As a journalist with the Daily Monitor in Uganda, William Tayeebwa saw first hand the role media could and did play in conflict-torn regions. As a researcher, he hopes to understand and harness that power.

Tayeebwa has just been named to the ranks of the few researchers to receive the Trudeau Foundation’s prestigious scholarship. Since the scholarships were first accorded in 2002, 85 people have been granted the award. The $50,000 he will receive over each of the next three years will help defray tuition and living expenses, since “this is a very expensive country.” The funding will also afford him the opportunity to network with like-minded scholars at conferences.

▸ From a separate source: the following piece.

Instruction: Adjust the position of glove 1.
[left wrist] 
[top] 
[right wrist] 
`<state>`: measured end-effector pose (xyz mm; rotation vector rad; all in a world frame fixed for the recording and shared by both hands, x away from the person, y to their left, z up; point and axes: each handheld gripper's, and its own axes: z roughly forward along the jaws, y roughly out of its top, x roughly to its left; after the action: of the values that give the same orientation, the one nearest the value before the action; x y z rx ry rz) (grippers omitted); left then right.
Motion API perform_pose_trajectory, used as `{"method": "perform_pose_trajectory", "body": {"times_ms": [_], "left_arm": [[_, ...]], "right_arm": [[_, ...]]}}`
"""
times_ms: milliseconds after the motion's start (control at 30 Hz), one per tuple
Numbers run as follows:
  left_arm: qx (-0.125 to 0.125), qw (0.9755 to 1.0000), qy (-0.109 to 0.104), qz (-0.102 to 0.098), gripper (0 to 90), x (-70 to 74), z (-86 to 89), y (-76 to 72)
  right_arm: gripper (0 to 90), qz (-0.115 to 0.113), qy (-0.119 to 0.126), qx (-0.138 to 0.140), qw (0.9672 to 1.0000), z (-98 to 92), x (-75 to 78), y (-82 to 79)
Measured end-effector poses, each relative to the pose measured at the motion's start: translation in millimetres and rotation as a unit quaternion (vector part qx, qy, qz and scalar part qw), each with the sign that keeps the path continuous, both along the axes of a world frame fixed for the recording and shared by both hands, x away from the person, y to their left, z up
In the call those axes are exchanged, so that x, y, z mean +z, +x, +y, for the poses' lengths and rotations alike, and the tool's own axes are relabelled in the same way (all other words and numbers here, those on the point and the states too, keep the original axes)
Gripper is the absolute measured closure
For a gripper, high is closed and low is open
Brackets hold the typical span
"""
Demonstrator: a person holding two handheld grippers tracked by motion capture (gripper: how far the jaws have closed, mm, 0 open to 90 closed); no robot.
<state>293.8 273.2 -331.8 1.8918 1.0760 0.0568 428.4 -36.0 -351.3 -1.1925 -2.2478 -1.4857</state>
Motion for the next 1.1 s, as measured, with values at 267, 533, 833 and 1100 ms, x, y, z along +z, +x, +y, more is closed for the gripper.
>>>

His academic career has taken him from his home in Uganda, to Norway for a master’s in media studies and now to Canada, to the bilingual Communications PhD program. The department has been encouraging him to apply for funding.

Since only a limited number of Trudeau Scholarships are available to foreign nationals, Tayeebwa was not very hopeful going into the months-long application process. He received the good news the afternoon he arrived in Uganda for a vacation with his family in early May. “We were in a shopping mall,” he said.

The scholarship will allow Tayeebwa to explore how radio and the Internet can connect people across the globe who are interested in developing long-term solutions to violent conflicts.

His scholarship application proposes using Norwegian sociologist Johan Galtung’s peace journalism model to counter “the role media often play in triggering conflict through spreading misinformation or fomenting inter-group hatred.”

He saw that process first hand in the Rwandan conflict in 1994 while a missionary student in then Zaire. He is interested in using social networking and knowledge-sharing technologies such as blogs and wikis to bring civil society groups across the African Great Lakes region (Tanzania, Uganda, DR Congo, Rwanda, Burundi and Kenya) in contact with each other and with likeminded groups elsewhere.

Tayeebwa spent four months using collaboration software as a research assistant on the “Life Stories of Montrealers Displaced by War, Genocide and other Human Rights Violations” project. He used that experience to assess strategies for using this type of software in online knowledge sharing.

He sees global communication between African civil society and the broader human rights community as key to addressing African conflicts, pointing to the fact that the arms involved in conflicts in Africa come from Russia, China and elsewhere. He credits international cooperation with the recent arrests of accused African warlords Viktor Bout and Jean-Pierre Bemba in Thailand and Brussels respectively.

“Africa alone can’t achieve much. Unfortunately, so many NGOs and civil society groups in Africa are doing their own work in isolation, which is counterproductive.”

In keeping with the Trudeau Foundation’s mandate, Tayeebwa considers himself an academic activist. “Activists need the empirical data to be able to present an informed position driven by research and reason.” He sees his role as collecting, testing and providing that data to those who need it to effect change.

Not that he does not feel a personal connection to the issues. He grew up in Ruti, Mbarara, in Western Uganda under Idi Amin Dada’s dictatorship, and remembers his family living in the bush at times. He also remembers once in a while helping hide his sisters when marauding soldiers would come out of a nearby military barracks in search of women to rape.

Now, with the Trudeau Scholarship funds, he can begin to make connections with other social justice and human rights-based groups and researchers. Next month, he will be able to attend conferences in both Australia and Sweden.